Eighth Symposium on the Urban Environment
Timothy R. Oke Symposium
Eighth Conference on Coastal Atmospheric and Oceanic Prediction and Processes
11th Conference on Atmospheric Chemistry
Fourth Conference on the Meteorological Applications of Lightning Data
16th Conference on Satellite Meteorology and Oceanography

J4.6

NOAA-EPA's National Air Quality Forecast Capability: Recent Progress in Providing Guidance for Cities

Paula Davidson, NOAA/NWS, Silver Spring, MD; and J. McQueen, R. Mathur, R. Draxler, R. A. Wayland, and I. Stajner

In partnership with the US EPA, NOAA has recently implemented ozone and smoke predictions over the lower 48 states as components of a national air quality forecast capability (NAQFC). Predictions are generated with linked weather and air quality models run operationally at NOAA's National Centers for Environmental Prediction (NCEP): the NOAA-EPA Community Multiscale Air Quality (CMAQ) model and NOAA's HYSPLIT dispersion model are driven by NOAA's operational North American mesoscale weather prediction model (NAM; currently 12km WRF-NMM) in NCEP operations. Weather observations are assimilated in real-time; emissions information is provided from the EPA's monitoring and national emissions inventory databases, and estimates of fire emissions are provided with the USFS's BlueSky model. The NAQFC is an end-to-end system providing predictions through the next day, at 12km resolution of hour-by-hour ground-level ozone concentrations (updated twice daily) and smoke at the surface and in the atmospheric column (updated once each day).
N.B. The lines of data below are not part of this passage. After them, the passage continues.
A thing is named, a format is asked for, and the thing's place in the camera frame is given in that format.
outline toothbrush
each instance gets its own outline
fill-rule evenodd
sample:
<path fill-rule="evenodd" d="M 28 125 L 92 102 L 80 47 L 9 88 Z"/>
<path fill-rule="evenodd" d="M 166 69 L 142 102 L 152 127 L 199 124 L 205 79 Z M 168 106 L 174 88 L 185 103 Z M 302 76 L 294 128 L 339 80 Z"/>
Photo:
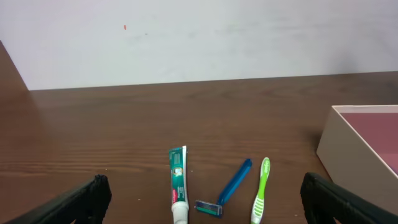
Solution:
<path fill-rule="evenodd" d="M 259 191 L 251 210 L 251 224 L 260 224 L 264 213 L 264 191 L 266 190 L 267 179 L 271 169 L 271 162 L 265 157 L 261 163 Z"/>

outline cardboard box
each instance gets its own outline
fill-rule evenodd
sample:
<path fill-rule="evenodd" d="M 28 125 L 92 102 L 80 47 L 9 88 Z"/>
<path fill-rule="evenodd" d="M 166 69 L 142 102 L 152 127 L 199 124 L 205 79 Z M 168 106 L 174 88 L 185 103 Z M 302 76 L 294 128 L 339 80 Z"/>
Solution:
<path fill-rule="evenodd" d="M 398 215 L 398 105 L 332 106 L 317 154 L 334 183 Z"/>

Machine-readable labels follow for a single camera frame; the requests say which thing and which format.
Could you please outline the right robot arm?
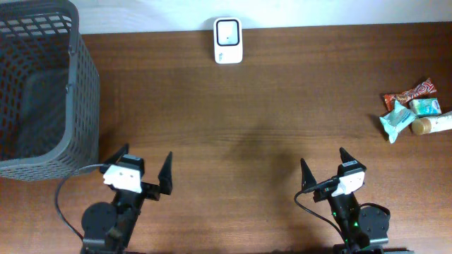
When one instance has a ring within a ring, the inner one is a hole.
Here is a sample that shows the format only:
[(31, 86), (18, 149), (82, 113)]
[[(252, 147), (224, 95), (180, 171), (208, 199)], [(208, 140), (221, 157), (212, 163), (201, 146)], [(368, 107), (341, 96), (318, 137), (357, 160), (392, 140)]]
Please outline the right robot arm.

Products are disseminated on NWS and EPA servers. Near-real-time verification is conducted with EPA's AIRNow monitoring observations and with NESDIS satellite observations. In general, the predictions are more accurate during episodes of higher ozone concentrations; for the urban areas in northeastern US than for those in southeastern US; and for eastern cities than for western cities

During summer 2008, two upgrades are being tested in real-time, that could improve predictions for the western US: 1) CMAQ upgrade for CONUS ozone predictions, and 2) expanded smoke predictions over Alaska. With successful demonstration of operational deployment readiness criteria for prediction accuracy, reliability and subjective feedback, these improvements will be added to the operational product suite.1) A recent CMAQ upgrade with the new CB05 mechanism is being tested in experimental ozone predictions over the CONUS. CB05 includes additional organic reaction pathways and produces systematically greater ozone concentrations than the CB-IV mechanism used in the current operational system. Preliminary experimental testing from early summer shows mixed results for large urban areas, with improvements relative to the operational predictions in California, but more over-prediction in Eastern US. 2) Expanded smoke prediction capabilities over Alaska: Although wildfire smoke is the largest contribution to poor air quality in Alaska each summer, the very short fire season poses challenges with limited real-time testing opportunities for smoke predictions. Preliminary analysis of the predictions, facilitated with smoke-column verification from specially adapted satellite observation products, shows promise.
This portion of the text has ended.